Il siciliano è un diversamente gentile o un diversamente cafone, guardando la questione da un altro punto di vista. Quello che per chiunque altro è un atto di galanteria o un evidente gesto di maleducazione, al di qua dello Stretto di Messina assume un’altra percezione e diventa un patto di sangue che lega per la vita o un’onta da lavare nel sangue. Perché da queste parti le mezze misure non sono ammesse, siamo incandescenti per natura e nelle vene il plasma ribolle come lava vulcanica.

CHE SONO? MALATO?

Un gran maleducato, anzi per la precisione un gran vastaso, è quello che chiede a qualcuno: “Lo gradisci?Posso dartene una porzione?”. In materia di cibo, le regole del galateo siculo sono chiare e domandare a qualcuno “Ne vuoi?”, imporrà come risposta “Ne vuoi si chiede ai malati”. Se l’interlocutore è di temperamento focoso, potrebbe persino rispondere con il sempiterno “Ma che minchia dici?”, accompagnato da una mimica facciale che testimoni lo stupore.
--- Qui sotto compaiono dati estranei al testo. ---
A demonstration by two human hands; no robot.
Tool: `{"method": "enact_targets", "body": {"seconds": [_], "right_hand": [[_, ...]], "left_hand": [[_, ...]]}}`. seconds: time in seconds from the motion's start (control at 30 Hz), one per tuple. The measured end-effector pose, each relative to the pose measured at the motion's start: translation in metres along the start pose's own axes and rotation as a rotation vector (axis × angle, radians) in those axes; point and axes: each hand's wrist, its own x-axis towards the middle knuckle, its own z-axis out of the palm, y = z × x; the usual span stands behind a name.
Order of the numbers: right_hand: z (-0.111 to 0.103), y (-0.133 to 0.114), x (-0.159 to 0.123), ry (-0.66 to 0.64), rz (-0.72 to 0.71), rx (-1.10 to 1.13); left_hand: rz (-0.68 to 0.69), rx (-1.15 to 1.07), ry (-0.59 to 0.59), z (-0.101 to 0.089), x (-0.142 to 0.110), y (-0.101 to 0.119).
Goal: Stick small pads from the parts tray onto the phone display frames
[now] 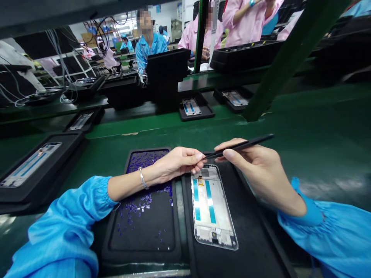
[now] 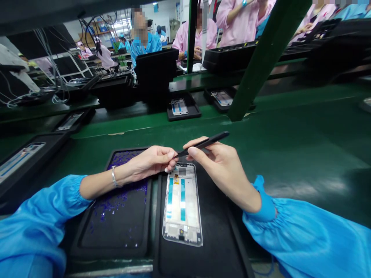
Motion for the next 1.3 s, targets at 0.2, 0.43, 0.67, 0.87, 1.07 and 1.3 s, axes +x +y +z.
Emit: {"method": "enact_targets", "body": {"seconds": [0.2,0.43,0.67,0.87,1.07,1.3], "right_hand": [[0.0,0.0,0.0,-0.008,-0.017,-0.009],[0.002,0.004,0.002,0.031,-0.009,0.027],[-0.008,0.012,0.016,0.064,0.208,0.383],[-0.011,0.011,0.017,0.059,0.249,0.36],[-0.01,0.012,0.018,0.04,0.246,0.332],[-0.009,0.015,0.019,0.037,0.258,0.321]], "left_hand": [[0.005,0.012,0.01,0.001,0.0,0.001],[0.013,0.123,0.049,0.001,0.002,0.004],[0.07,0.734,-0.04,0.014,-0.022,0.013],[0.206,1.556,-0.446,0.055,-0.062,0.0],[0.228,1.742,-0.46,0.061,-0.069,-0.005],[0.238,1.78,-0.437,0.057,-0.071,-0.009]]}}
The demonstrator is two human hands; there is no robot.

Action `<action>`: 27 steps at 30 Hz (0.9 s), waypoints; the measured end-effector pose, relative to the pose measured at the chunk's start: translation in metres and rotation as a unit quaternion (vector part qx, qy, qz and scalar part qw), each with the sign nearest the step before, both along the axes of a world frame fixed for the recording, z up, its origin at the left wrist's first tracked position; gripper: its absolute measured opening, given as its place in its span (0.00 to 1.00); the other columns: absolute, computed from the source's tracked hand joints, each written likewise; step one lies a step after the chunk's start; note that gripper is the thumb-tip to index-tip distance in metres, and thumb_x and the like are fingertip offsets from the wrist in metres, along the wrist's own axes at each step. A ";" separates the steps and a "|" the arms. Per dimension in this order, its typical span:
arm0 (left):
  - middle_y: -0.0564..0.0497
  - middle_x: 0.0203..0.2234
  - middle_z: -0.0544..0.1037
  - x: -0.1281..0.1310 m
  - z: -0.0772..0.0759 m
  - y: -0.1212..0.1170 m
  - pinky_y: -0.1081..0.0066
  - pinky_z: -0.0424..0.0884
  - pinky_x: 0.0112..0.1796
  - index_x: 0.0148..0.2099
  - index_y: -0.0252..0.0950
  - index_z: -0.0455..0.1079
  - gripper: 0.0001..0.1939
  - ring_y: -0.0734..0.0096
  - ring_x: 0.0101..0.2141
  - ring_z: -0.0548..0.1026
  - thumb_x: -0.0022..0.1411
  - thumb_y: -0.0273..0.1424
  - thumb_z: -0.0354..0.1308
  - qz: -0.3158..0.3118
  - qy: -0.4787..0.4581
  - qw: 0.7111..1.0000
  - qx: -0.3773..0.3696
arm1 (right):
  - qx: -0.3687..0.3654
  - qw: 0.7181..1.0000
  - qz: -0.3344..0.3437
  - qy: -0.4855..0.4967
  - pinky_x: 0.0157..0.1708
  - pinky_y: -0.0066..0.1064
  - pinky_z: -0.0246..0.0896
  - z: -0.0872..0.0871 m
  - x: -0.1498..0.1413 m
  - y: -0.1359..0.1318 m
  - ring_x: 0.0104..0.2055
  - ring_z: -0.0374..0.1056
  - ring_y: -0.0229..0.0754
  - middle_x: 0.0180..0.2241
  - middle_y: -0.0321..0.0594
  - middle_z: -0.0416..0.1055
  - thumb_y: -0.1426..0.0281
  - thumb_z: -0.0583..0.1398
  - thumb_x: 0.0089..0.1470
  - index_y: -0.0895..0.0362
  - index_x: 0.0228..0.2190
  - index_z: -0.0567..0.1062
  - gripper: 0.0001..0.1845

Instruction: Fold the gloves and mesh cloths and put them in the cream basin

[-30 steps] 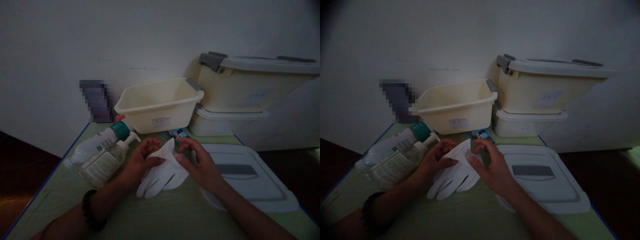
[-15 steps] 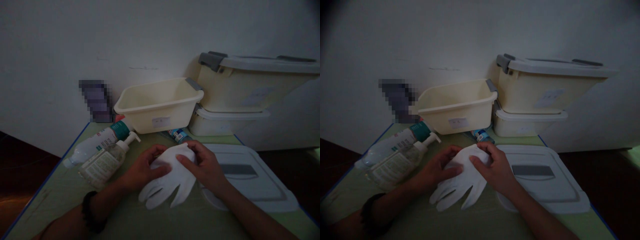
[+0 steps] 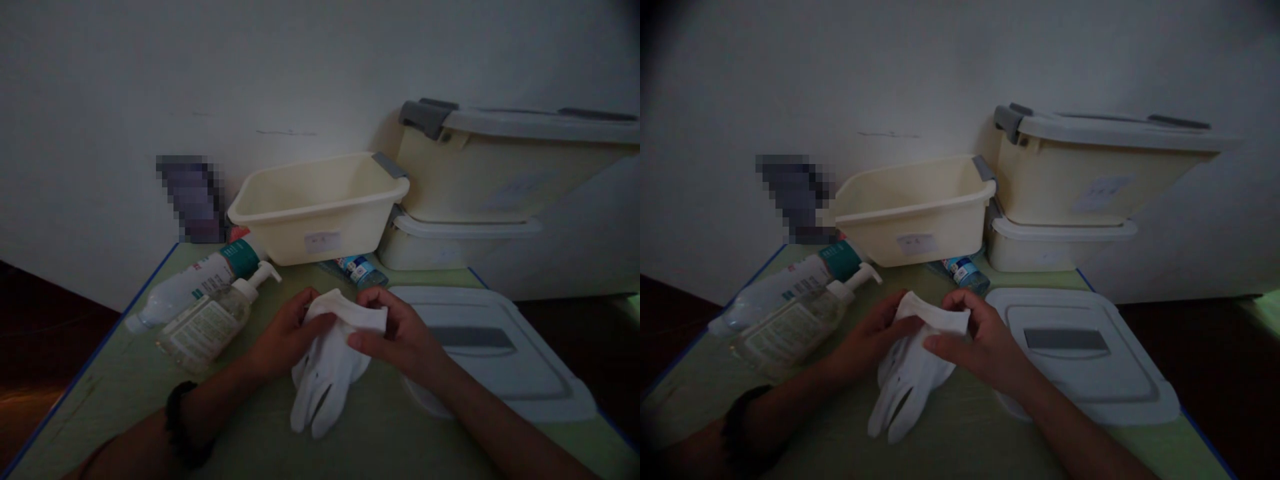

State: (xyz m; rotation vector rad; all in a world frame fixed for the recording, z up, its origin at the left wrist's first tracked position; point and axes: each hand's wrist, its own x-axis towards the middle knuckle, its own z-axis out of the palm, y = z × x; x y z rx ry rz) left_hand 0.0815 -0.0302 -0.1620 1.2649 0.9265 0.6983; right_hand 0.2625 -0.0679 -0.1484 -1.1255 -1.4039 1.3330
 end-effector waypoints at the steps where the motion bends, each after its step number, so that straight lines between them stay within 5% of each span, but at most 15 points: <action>1: 0.57 0.23 0.68 0.001 0.001 0.001 0.74 0.63 0.26 0.34 0.36 0.63 0.11 0.74 0.25 0.67 0.53 0.37 0.59 0.021 0.000 1.000 0.004 | 0.013 1.000 -0.002 -0.002 0.25 0.24 0.59 0.000 0.000 0.000 0.26 0.60 0.33 0.26 0.30 0.61 0.68 0.67 0.42 0.54 0.31 0.66 0.16; 7: 0.52 0.29 0.74 0.002 0.004 0.001 0.72 0.66 0.27 0.43 0.36 0.66 0.16 0.71 0.27 0.70 0.54 0.38 0.59 0.026 -0.050 0.998 -0.025 | -0.011 1.000 0.009 0.008 0.40 0.36 0.67 -0.010 0.002 0.003 0.40 0.70 0.40 0.40 0.38 0.72 0.67 0.66 0.45 0.52 0.44 0.67 0.24; 11: 0.49 0.36 0.76 0.000 0.005 -0.001 0.69 0.70 0.31 0.46 0.36 0.66 0.19 0.66 0.34 0.75 0.55 0.38 0.60 0.018 -0.086 0.995 -0.037 | -0.008 0.999 0.022 -0.034 0.38 0.38 0.70 -0.012 0.001 0.003 0.40 0.72 0.43 0.42 0.42 0.74 0.64 0.63 0.49 0.53 0.48 0.67 0.24; 14: 0.50 0.35 0.78 -0.001 0.002 0.000 0.69 0.71 0.33 0.44 0.37 0.65 0.19 0.66 0.34 0.76 0.51 0.34 0.64 0.009 -0.096 0.994 -0.042 | 0.093 0.989 -0.036 -0.108 0.38 0.37 0.68 -0.008 0.002 0.003 0.40 0.71 0.43 0.41 0.41 0.74 0.66 0.60 0.53 0.54 0.46 0.70 0.16; 17: 0.54 0.28 0.78 -0.001 0.000 0.003 0.72 0.70 0.29 0.38 0.36 0.64 0.17 0.70 0.28 0.76 0.48 0.31 0.66 0.026 -0.067 0.997 -0.030 | 0.280 0.934 -0.093 -0.202 0.36 0.34 0.65 -0.002 0.008 0.003 0.38 0.68 0.41 0.36 0.40 0.71 0.74 0.58 0.53 0.53 0.38 0.74 0.10; 20: 0.55 0.23 0.77 0.000 -0.001 0.007 0.75 0.67 0.25 0.34 0.35 0.67 0.12 0.74 0.23 0.73 0.47 0.29 0.65 0.073 -0.046 0.996 -0.006 | 0.394 0.889 -0.057 -0.226 0.29 0.29 0.61 0.001 0.014 0.003 0.32 0.63 0.37 0.31 0.36 0.60 0.83 0.56 0.50 0.51 0.30 0.76 0.15; 27: 0.56 0.22 0.77 -0.001 -0.002 0.008 0.76 0.67 0.25 0.31 0.36 0.71 0.10 0.76 0.22 0.72 0.43 0.26 0.65 0.050 -0.146 0.988 -0.023 | 0.380 0.892 -0.011 -0.244 0.43 0.33 0.61 -0.001 0.013 0.006 0.45 0.63 0.39 0.43 0.41 0.63 0.83 0.58 0.48 0.53 0.47 0.70 0.25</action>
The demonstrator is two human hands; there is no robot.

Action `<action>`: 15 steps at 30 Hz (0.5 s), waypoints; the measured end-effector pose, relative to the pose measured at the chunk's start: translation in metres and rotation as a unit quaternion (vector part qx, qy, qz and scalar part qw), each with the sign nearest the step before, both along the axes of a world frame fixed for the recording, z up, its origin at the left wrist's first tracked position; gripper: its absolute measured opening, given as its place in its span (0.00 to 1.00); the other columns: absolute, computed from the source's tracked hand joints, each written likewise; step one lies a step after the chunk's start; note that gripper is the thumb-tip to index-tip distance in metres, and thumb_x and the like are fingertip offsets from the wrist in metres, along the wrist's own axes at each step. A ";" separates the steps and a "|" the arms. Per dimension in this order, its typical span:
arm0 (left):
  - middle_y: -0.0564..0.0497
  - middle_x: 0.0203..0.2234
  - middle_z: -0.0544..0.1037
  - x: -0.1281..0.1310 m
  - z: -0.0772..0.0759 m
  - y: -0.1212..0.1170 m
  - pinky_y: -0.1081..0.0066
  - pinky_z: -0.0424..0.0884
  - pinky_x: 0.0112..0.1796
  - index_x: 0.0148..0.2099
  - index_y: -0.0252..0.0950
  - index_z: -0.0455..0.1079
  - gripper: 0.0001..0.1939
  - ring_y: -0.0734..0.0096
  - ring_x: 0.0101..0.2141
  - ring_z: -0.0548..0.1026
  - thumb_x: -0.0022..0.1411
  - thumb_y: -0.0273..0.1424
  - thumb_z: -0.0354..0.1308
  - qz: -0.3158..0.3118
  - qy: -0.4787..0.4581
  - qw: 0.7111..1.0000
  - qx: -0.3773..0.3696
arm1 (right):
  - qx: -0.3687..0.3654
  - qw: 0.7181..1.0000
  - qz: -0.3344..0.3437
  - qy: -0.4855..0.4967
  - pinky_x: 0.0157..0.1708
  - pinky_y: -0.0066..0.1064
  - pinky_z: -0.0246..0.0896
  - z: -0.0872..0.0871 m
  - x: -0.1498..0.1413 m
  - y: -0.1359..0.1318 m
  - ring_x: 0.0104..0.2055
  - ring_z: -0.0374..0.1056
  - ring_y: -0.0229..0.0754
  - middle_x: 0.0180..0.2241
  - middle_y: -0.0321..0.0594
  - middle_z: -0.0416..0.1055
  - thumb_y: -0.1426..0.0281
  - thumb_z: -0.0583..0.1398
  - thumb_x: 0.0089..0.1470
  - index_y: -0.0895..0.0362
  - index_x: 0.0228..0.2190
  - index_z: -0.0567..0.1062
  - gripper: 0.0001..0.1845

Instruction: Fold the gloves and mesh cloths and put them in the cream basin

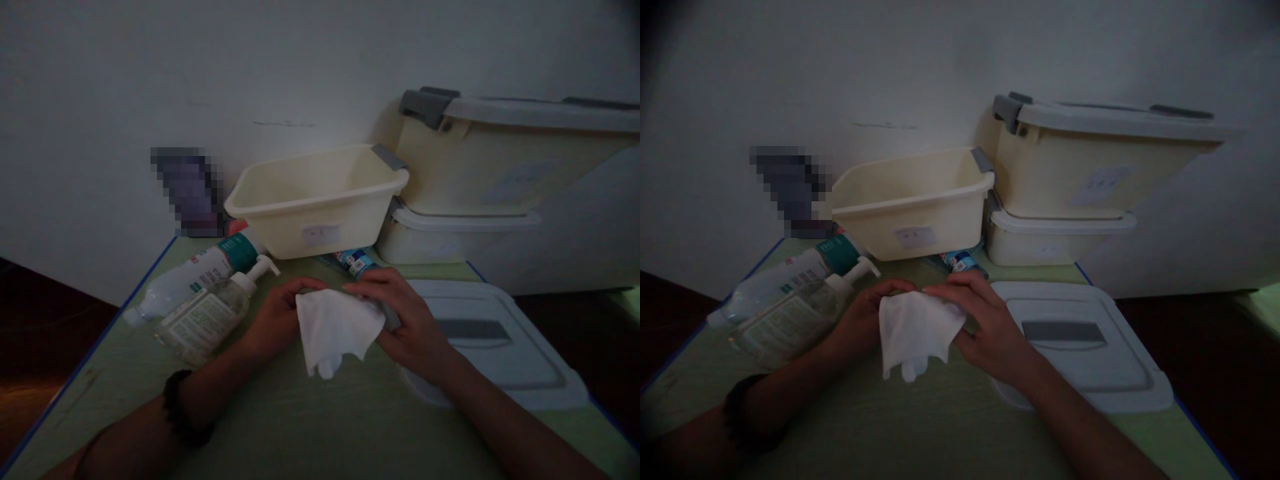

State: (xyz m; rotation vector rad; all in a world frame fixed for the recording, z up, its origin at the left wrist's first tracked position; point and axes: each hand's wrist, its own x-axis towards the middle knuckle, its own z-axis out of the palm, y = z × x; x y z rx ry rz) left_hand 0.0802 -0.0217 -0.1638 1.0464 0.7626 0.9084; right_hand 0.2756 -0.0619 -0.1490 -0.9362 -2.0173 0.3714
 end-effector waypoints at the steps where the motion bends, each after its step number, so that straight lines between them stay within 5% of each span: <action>1: 0.57 0.22 0.77 0.000 0.000 0.000 0.76 0.67 0.25 0.31 0.36 0.71 0.09 0.77 0.22 0.72 0.43 0.25 0.65 -0.008 -0.007 1.000 -0.004 | -0.017 1.000 -0.006 0.000 0.43 0.32 0.61 0.000 0.000 0.001 0.45 0.64 0.40 0.43 0.42 0.65 0.82 0.59 0.48 0.54 0.48 0.68 0.25; 10: 0.55 0.23 0.77 0.003 0.001 0.000 0.77 0.65 0.25 0.33 0.36 0.71 0.08 0.76 0.23 0.71 0.46 0.27 0.63 0.011 -0.045 0.994 -0.098 | -0.127 0.983 -0.008 0.135 0.33 0.30 0.62 0.002 0.003 0.006 0.36 0.67 0.37 0.33 0.36 0.70 0.80 0.60 0.48 0.52 0.36 0.73 0.14; 15: 0.47 0.28 0.77 0.000 0.005 0.003 0.67 0.69 0.30 0.37 0.33 0.71 0.19 0.65 0.29 0.74 0.51 0.44 0.56 -0.028 -0.071 0.982 -0.171 | -0.159 0.973 -0.015 0.164 0.35 0.30 0.62 0.002 0.005 0.008 0.37 0.67 0.37 0.33 0.36 0.69 0.81 0.60 0.46 0.52 0.34 0.76 0.14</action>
Se volete essere gentili offrendo una pietanza a un siciliano, dovrete dirgli “A favorire”, per sentirvi rispondere “Grazie cucì”.

UN INSULTO GENTILE

Anche negli epiteti il siciliano si distingue rispetto a tutto il resto del mondo. Quello che altrove potrebbe essere percepito come un insulto, da queste parti è invece un complimento. Dire a qualcuno che è un “corna dure”, da Reggio Calabria in su implica l’aver messo in dubbio la fedeltà del suo o della sua partner, mentre in terra sicula è un elogio alla sua forza e alle sue indubbie doti caratteriali.  In fondo, nonostante questa sia stata la patria del delitto d’onore, anche il cornuto ha una sua dignità riconosciuta, perché le corna, se dure, si possono anche portare con orgoglio. Lo stesso metro si applica per il termine fango. Si può essere inaffidabili e pessimi quindi fanghi, ma si può essere anche un fango, in quanto talmente tanto furbo da essere camaleontico e adattabile a ogni contesto, incluso il peggiore.

LA MALEDUCAZIONE CORTESE

Nella terra dove nulla è quasi mai come appare, anche la maleducazione tranne quella sfacciata va percepita dai particolari. Il siciliano medio infatti appare come l’essere più gentile sulla faccia della terra, principalmente per la sua abilità nel mostrarsi capace di tutto. Chiedete a un abitante della Trinacria un favore o di presentarvi qualcuno. Se ha davvero sangue siculo nelle vene, la risposta al vostro quesito non potrà che essere immancabilmente: “E che problema c’è? Niente ci vuole”.

“E CHE CI VUOLE?”

Un siciliano vi dirà di potervi fare conoscere Sharon Stone con semplicità – “A Pantelleria affitta la casa accanto mia cugine, le piace assai come fa la caponata”, vi rassicurerà sulla concessione di un  mutuo multimilionario pur in assenza delle indispensabile garanzie richieste – “in quella banca ci lavora mio compare, praticamente comanda lui”.

IMPOSSIBLE IS NOTHING

Sulla carta tutto è possibile per un siciliano. La prima mossa, quella istintiva, è ostentare un’affabilità, una disponibilità e una competenza tali da stupire l’interlocutore, poi la tattica cambierà, si inizierà a prendere tempo, ad accampare scuse, a sparire se possibile. Starà all’interlocutore capire alla ventesima telefonata senza risposta, di aver assistito a uno spettacolo consueto da queste parti, quello dell’allargarsi,  ovvero il millantare ruoli, conoscenze, potere, soldi e prestigio inesistenti. Il siciliano infatti ti prende per i fondelli e ti percula ma con gentilezza tale che viene difficile arrabbiarsi. E sarebbe persino inutile perdere le staffe, perché tanto qui ogni controversia viene liquidata con “niente ci fu, pigliamoci il caffè”.